Madri del Concilio (libro di Adriana Valerio) - I rapporti delle donne con la Chiesa hanno visto spesso delle vivaci "dissidenze". Il libro di Adriana Valerio ne parla approfonditamente
Giancarla Codrignani Lunedi, 17/12/2012 - Articolo pubblicato nel mensile NoiDonne di Dicembre 2012
I rapporti delle donne con la Chiesa hanno visto spesso delle vivaci "dissidenze". Ai tempi del Vaticano I (1869-'70) alcune donne fecero addirittura parte di un "anticoncilio" di liberi pensatori napoletani. Nel 1964/'65 la Chiesa, finalmente (anche se le forme dell'accoglienza non sono state un gran che) ha reso alcune di noi, come dice Adriana Valerio ( "Madri del Concilio", Carocci editore, 2012, 16 euro), "madri del Concilio", il Vaticano II.

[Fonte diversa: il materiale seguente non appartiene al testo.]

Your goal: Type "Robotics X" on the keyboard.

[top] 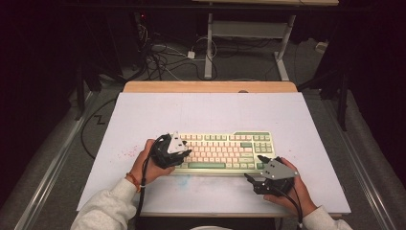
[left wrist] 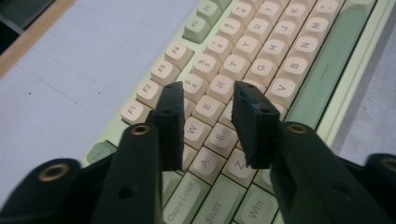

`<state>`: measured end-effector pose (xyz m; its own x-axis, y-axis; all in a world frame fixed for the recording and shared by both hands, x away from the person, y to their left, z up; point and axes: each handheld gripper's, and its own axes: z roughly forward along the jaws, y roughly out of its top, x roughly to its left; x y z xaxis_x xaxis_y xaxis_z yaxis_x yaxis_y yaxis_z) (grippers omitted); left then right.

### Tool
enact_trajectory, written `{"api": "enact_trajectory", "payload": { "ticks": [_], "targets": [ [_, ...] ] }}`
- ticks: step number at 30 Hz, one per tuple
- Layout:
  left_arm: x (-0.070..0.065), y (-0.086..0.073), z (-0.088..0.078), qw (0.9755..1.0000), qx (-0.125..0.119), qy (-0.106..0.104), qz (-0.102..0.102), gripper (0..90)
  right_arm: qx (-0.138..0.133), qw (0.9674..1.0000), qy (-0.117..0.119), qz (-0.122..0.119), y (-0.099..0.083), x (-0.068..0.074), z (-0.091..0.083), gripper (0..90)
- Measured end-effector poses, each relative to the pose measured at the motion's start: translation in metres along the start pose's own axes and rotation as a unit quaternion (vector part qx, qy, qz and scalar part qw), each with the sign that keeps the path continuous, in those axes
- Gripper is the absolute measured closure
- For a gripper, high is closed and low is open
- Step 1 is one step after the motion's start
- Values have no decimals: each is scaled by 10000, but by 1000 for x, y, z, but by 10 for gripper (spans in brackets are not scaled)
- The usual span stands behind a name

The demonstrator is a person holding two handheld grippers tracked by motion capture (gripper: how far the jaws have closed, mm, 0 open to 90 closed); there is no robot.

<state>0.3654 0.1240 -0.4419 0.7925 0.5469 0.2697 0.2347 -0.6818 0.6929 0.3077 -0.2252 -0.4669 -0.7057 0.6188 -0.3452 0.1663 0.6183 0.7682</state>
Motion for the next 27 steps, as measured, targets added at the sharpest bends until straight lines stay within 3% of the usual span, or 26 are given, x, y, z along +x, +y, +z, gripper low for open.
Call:
{"api": "enact_trajectory", "payload": {
  "ticks": [3,12,18,22,27],
  "targets": [
    [-4,-2,-6,9998,-61,204,56,439,-10,10000,-30,3,0,0,-1,262],
    [-7,-15,-18,9988,-191,446,51,210,-24,9999,-91,55,0,-2,-2,263],
    [-6,-25,-26,9987,-241,447,32,183,-23,9999,-109,68,0,-2,-2,262],
    [-9,-31,-31,9981,-190,590,58,192,-27,9999,-111,93,0,-3,-3,281],
    [-7,-45,-37,9977,-233,625,-73,192,-36,9998,-126,180,0,-5,-3,322]
  ]
}}
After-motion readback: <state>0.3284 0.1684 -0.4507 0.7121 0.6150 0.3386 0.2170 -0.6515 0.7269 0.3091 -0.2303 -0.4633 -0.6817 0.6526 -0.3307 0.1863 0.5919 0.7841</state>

La cosa può interessare tutte perché non si tratta della solita maternità simbolica, ma di una strana comparsa di 23 uditrici, in una tribuna riservata, a fianco, dietro, sotto, sopra l'aula conciliare (che era San Pietro).
Adriana Valerio ci racconta maliziosamente che la nomina, voluta dal Papa Paolo VI, si realizzò con tale lentezza per l'evidente opposizione della Curia (sempre fissa al "Velate tacciano" di san Paolo) che l' 8 settembre 1964, quando il Pontefice rivolse loro il saluto di accoglienza, le interessate.... non c'erano, perché gli inviti erano arrivati tardi.

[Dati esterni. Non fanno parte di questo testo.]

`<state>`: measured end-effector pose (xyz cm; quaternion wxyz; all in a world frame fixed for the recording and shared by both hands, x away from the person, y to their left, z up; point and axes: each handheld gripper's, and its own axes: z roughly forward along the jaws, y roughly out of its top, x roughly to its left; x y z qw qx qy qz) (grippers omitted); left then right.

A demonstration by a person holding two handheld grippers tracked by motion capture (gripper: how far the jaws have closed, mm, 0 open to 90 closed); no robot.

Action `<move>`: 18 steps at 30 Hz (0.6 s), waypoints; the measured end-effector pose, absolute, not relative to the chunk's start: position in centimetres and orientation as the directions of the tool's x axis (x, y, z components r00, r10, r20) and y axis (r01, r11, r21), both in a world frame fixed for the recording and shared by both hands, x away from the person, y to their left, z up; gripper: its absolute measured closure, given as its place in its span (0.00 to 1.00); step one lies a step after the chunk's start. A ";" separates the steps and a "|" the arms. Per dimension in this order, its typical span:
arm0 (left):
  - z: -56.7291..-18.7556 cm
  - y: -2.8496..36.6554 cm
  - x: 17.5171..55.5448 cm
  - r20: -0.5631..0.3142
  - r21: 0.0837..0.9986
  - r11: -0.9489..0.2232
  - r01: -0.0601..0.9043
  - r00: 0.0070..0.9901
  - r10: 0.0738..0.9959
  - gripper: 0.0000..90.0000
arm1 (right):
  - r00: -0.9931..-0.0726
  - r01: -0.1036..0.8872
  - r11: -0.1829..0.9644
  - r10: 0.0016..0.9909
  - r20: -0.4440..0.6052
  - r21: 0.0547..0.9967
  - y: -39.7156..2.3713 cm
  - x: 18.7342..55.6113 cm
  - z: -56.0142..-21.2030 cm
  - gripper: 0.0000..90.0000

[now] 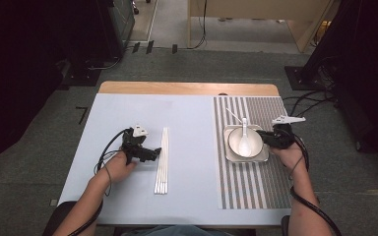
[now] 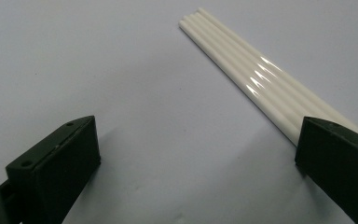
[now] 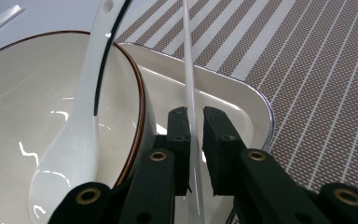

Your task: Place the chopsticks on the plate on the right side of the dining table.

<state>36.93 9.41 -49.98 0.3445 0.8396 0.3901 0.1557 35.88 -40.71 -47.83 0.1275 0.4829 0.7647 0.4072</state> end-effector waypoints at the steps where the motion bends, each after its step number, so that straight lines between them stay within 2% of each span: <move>1: -50.0 9.4 36.9 -0.007 0.700 -0.458 0.548 0.647 0.762 0.00 | -0.499 0.634 0.200 0.844 0.197 0.747 -40.8 35.9 -47.8 0.90; 18: -50.0 9.4 36.9 -0.007 0.700 -0.459 0.548 0.647 0.762 0.00 | -0.464 0.615 0.190 0.872 0.156 0.766 -41.2 35.6 -46.1 0.87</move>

Quando le 23 donne arrivarono, è chiaro che lasciarono il segno; ma il maschilismo imperante non ne trasmise la memoria e quasi nessuno ne sapeva nulla fino a questo libro, fatto con ricerche pazienti sia nell'archivio vaticano sia nelle memorie tenute dagli ordini religiosi. Delle suore, tutte superiore di conventi, vale la pena di ricordare Mary Luke Tobin, Suzanne Guillermin e Cristina Estrada. La prima esclamò, quando l'avvertirono, che poteva partecipare alle sessioni che riguardavano le donne, "Bene, allora a tutte" e, quando il Papa inviò un messaggio a "tutte le categorie comprese le donne", lo contraddisse: "Le donne non sono una categoria....Uomini e donne sono la Chiesa". Per la Guillemin, che pur era una contemplativa, la via per andare a Dio stava nell'azione, condannava l'immobilismo ecclesiastico e tolse dal capo delle sue suore vincenzine l'ingombro delle grandi ali inamidate, invitandole ad essere "principalmente donne". Cristina chiariva che per le religiose i tempi non erano più quelli di una volta: "le mie non sono suore che passano la vita a pregare chiuse nelle mura del loro convento". Le laiche non furono da meno: la Parentelli, vedendo le auto lussuose che portavano i cardinali ripeteva l'interpretazione che molti romani davano alla targa SVG del Vaticano: "Se Cristo Vedesse"; si irritò per l'androcentrismo persistente e se ne andò prima della fine. Rosemary Goldie, quando un padre conciliare paragonò le donne alla delicatezza dei fiori e ai raggi del sole (sic), intervenne: "Padre, lasci fuori i fiori. Ciò che le donne vogliono è essere riconosciute come persone pienamente umane". Luz Maria Longoria Gama, - che partecipò al Concilio con il marito, lui pure uditore, determinando insieme l'inserimento dell'amore nelle finalità del matrimonio - era manifestamente ostile alla definizione cattolica del fine matrimoniale come remedium concupiscentiae e disse che lei aveva avuto molti figli, ma concepiti solo nell'amore: "con tutto il rispetto, signori padri conciliari, vi dico che le vostre madri vi concepirono senza questo timore della concupiscenza". La Pilar Bellosillo, quella due volte respinta dalla tribuna a cui era stata delegata, partecipò anche al Sinodo del 1973 e, con altre quattro colleghe, delusa, minacciò le dimissioni: la Chiesa del clero continuava a non voler capire. E, infatti, il messaggio alle donne di Paolo VI a conclusione del Vaticano II è un florilegio del vecchio ruolo. Comunque loro ci hanno provato.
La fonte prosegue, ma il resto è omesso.